• [PROBLEM]: Would you please output the lines of the data below from the one containing "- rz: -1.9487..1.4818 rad" to the end, exactly and with nothing added?
☆ ☆ ☆ ☆ ☆
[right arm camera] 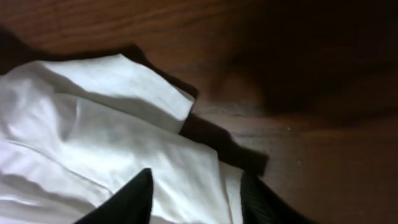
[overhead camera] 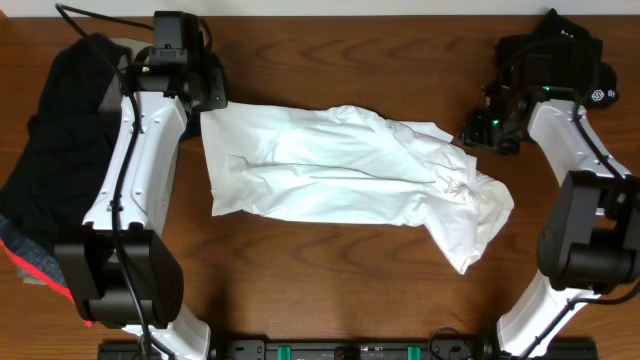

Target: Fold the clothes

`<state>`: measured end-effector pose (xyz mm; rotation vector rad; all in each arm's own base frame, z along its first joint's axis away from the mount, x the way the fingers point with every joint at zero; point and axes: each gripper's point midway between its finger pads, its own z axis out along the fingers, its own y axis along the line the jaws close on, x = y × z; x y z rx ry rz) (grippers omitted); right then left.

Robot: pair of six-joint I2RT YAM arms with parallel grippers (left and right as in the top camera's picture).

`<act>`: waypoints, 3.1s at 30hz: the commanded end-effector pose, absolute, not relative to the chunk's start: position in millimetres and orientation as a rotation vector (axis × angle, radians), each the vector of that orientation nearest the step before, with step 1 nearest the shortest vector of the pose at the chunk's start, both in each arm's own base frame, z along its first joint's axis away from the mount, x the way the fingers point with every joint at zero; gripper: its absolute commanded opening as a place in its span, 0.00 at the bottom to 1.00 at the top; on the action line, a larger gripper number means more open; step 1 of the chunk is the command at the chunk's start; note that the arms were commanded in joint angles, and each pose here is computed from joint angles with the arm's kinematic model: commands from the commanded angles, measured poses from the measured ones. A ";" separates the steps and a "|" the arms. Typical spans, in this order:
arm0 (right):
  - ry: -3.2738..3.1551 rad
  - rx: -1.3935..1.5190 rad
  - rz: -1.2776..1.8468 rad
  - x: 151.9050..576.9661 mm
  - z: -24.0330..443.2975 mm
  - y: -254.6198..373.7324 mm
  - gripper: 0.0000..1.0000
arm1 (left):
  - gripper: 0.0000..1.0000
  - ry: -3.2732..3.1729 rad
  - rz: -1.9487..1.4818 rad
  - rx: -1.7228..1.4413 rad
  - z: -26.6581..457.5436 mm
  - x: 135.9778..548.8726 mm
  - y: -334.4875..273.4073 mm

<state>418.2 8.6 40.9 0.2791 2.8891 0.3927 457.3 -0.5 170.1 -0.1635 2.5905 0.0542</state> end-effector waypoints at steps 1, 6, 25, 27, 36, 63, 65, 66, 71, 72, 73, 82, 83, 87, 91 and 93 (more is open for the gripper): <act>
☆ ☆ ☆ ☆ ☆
• [TASK RESULT]:
  - rz: -1.9487..1.4818 rad
  - rx: -1.7228..1.4413 rad
  - z: -26.6581..457.5436 mm
  - x: 135.9778..548.8726 mm
  - y: -334.4875..273.4073 mm

<state>418.2 8.6 40.9 0.2791 2.8891 0.3927 457.3 -0.5 170.1 -0.1635 2.5905 0.0542</state> end-effector waypoints at steps 1, 6, 25, 27, 36, 63, 65, 66, 71, 72, 73, 82, 83, 87, 91 and 93 (more is open for the gripper): <act>

This is the complete output for the exercise.